--- What is expected ---
Could you copy exactly the lines below from the one with "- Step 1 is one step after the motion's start" to the one with "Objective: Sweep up", inclusive, leaving out any pictures?

Given information START

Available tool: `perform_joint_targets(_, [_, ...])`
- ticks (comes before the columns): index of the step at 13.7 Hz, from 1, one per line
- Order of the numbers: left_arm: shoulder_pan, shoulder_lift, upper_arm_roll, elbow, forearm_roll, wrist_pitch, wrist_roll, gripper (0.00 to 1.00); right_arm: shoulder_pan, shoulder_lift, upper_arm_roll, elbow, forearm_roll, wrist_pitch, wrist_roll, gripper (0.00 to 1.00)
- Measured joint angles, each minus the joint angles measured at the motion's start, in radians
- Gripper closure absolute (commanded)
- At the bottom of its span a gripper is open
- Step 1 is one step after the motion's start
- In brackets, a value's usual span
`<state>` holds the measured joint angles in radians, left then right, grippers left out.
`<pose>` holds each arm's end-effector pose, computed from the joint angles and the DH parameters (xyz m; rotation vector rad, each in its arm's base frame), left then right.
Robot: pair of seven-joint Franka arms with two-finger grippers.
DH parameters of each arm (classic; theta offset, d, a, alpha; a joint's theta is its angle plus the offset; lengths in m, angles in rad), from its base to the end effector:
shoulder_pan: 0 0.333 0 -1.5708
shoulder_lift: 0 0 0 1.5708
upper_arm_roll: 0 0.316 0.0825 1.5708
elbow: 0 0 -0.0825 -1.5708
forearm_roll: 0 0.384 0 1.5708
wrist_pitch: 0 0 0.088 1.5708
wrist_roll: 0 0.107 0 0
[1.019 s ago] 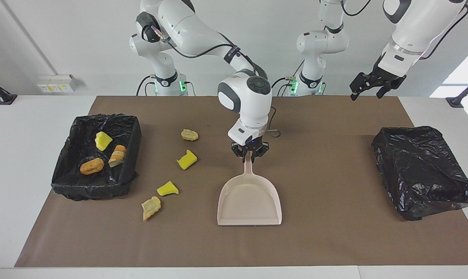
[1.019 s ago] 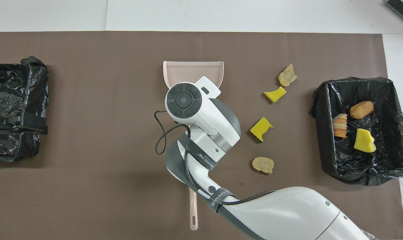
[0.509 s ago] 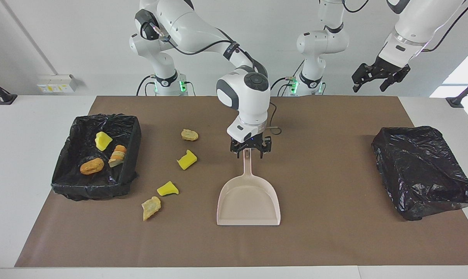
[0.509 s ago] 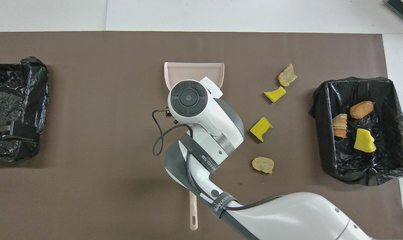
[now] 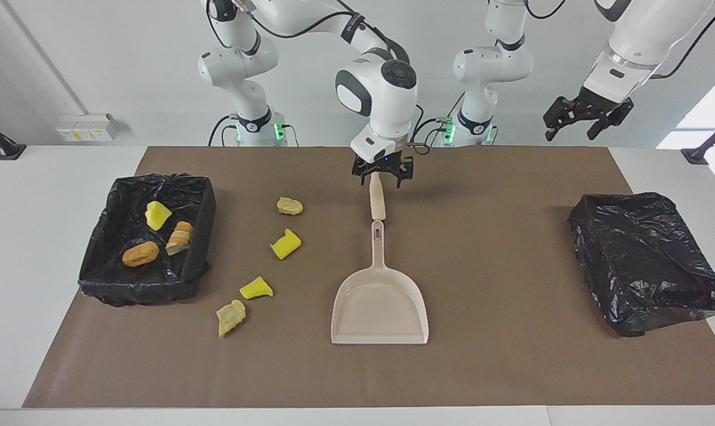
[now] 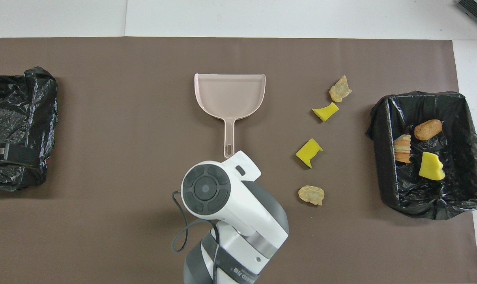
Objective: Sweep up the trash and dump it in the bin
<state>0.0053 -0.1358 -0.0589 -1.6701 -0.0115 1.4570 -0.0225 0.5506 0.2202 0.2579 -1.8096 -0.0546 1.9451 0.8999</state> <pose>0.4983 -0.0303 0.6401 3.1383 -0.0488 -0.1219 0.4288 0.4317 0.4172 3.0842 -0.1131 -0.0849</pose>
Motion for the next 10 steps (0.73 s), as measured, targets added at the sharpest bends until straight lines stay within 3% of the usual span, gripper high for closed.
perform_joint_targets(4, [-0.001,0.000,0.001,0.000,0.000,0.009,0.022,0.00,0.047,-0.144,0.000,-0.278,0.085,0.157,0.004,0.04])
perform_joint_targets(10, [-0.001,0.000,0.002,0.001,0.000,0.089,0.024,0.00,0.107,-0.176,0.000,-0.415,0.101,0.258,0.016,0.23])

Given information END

--- Response to this task ---
- Step 1 is one step after the motion's start
- In brackets, a value's usual span
`<state>` holds the measured joint angles in radians, left then right, grippers left out.
`<pose>` holds each arm's end-effector pose, computed from the joint angles and the DH parameters (xyz m; rotation vector rad, each in its arm's base frame), left then right.
Robot: pair of seven-joint Franka arms with two-finger grippers.
DH parameters of each arm (classic; theta offset, d, a, alpha; a joint's theta is its angle plus the offset; lengths in m, angles in rad), from its base to the end effector:
shoulder_pan: 0 0.333 0 -1.5708
shoulder_lift: 0 0 0 1.5708
upper_arm_roll: 0 0.316 0.0825 1.5708
elbow: 0 0 -0.0825 -1.5708
forearm_roll: 0 0.384 0 1.5708
wrist_pitch: 0 0 0.088 1.5708
wrist_roll: 0 0.107 0 0
[1.019 s ago] 
[1.019 s ago] 
[0.509 s ago] 
[0.509 s ago] 
[now] 
[now] 
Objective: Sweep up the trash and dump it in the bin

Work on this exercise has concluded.